Joan the Recluse

4 May · commentary

ON B. JOAN THE RECLUSE

OF RIPATORIUM IN THE DIOCESE OF TROYES OF THE GAULS.

A.D. 1246

Commentary

Joan the recluse, of Ripatorium in the diocese of Troyes of the Gauls (B.)

[1] Ripatorium or Aripatorium, commonly l'Arrivoir, once a most celebrated monastery of the Cistercian Order, situated two leagues from the city of Troyes, Into the church of Ripatorium was begun in the year 1139 by monks led from Clairvaux, to whom by S. Bernard was given as first Abbot Alan a Belgian by country of Lille: as Gaspar Jongelinus more fully pursues, in his Notitia of the Abbeys of the Cistercian Order in the kingdom of Gaul, where he adjoins these things concerning B. Joan: In this monastery religiously in a wooden chest are preserved the bones of B. Joan, the body translated May 4, surnamed the Recluse: near which on a parchment slip these things are read.

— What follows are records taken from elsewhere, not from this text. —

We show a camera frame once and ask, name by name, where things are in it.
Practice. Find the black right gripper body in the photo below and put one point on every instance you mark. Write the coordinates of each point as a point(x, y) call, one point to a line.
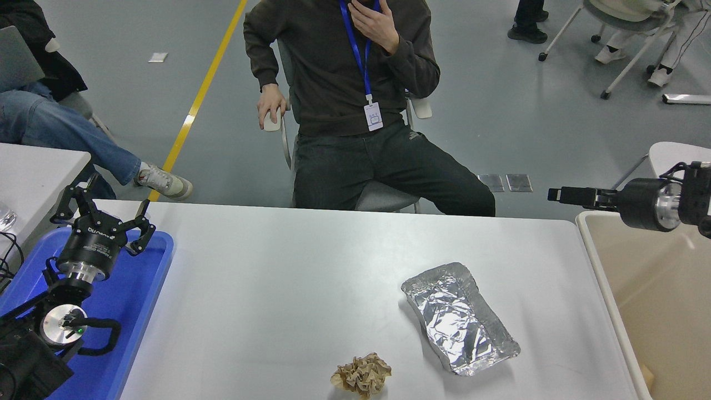
point(636, 203)

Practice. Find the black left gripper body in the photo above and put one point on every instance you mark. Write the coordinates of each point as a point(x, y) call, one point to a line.
point(91, 244)

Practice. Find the silver foil tray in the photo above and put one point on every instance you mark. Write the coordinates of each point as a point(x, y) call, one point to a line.
point(461, 322)

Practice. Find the tan paper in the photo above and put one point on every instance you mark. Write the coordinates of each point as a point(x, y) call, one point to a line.
point(361, 375)

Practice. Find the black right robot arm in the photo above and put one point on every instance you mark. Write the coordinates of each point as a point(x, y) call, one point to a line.
point(697, 200)

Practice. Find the person's right hand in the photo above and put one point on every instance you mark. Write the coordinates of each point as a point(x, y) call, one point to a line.
point(271, 99)

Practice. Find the person's left hand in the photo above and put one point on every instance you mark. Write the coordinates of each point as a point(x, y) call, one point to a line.
point(375, 25)

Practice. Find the metal floor socket plate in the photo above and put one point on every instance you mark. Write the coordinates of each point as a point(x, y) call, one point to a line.
point(493, 182)
point(519, 182)

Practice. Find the white side table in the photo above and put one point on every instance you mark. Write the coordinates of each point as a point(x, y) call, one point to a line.
point(33, 172)

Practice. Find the blue plastic tray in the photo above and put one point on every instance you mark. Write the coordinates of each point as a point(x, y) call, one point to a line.
point(133, 311)

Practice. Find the clear glass object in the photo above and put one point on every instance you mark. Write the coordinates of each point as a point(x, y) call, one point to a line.
point(5, 219)

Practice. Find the large pale plastic bin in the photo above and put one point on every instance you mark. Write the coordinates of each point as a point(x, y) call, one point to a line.
point(661, 289)

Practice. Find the person with crossed legs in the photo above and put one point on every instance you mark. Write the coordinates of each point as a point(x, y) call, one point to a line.
point(44, 122)

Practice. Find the grey chair seat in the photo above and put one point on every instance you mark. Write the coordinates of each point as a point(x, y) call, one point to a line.
point(75, 103)

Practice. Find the grey laptop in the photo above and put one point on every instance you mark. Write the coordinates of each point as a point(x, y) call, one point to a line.
point(16, 61)

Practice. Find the person with white shoes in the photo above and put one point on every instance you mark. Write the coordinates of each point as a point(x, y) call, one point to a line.
point(680, 39)

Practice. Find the standing person with black shoes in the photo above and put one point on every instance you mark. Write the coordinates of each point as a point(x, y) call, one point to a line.
point(525, 30)

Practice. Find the small tan scrap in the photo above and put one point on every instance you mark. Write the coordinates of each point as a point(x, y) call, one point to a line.
point(647, 378)

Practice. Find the white-framed wheeled chair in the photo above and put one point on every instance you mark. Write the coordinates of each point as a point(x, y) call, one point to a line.
point(627, 22)

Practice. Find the grey office chair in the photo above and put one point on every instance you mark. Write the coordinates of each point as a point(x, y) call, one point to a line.
point(383, 197)

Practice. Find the cream padded jacket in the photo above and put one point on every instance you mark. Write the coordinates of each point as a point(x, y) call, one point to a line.
point(627, 6)

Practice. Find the seated person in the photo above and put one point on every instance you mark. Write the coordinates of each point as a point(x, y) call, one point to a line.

[2] In the year of the Incarnation of the Lord 1246, in the month of May, the fourth of the Nones of that same month, the Epact being first, the Indiction fourth, the Concurrent seventh, the body of B. Joan was brought to us, who for twenty years and more was a recluse. But she was placed in this case in the same year; namely on the day of S. James the Apostle, brother of S. John the Evangelist. May she by her prayers protect us with God. Amen.

[3] These things there, which Nicholas Camuzat in the Promptuary of the sacred Antiquities of the diocese of Troyes folio 320 asserts he beheld, and these things subjoins: The Religious of the said monastery observe no celebration at all of the aforesaid B. Joan, nor with them any memory of her life exists: yet a custom held, that on the several years on the first day of May, the bells are rung in her honor. the bells of that monastery are rung with often repeated turns for many hours, in memory of the bringing into that same place of the sacred relics of that B. Joan herself. Thus Camuzat. Nicholas Des-Guerrois of the Saints of Troyes in the prefixed Kalendar celebrates the memory of B. Joan the Recluse on this IV day of May on account of the translation of the body, and exhibits the Acts of the translation already indicated at the said year 1246. The same B. Joan on this day relates Arthur du Monstier in the Sacred Gynaeceum, and adjoins most of the things already related.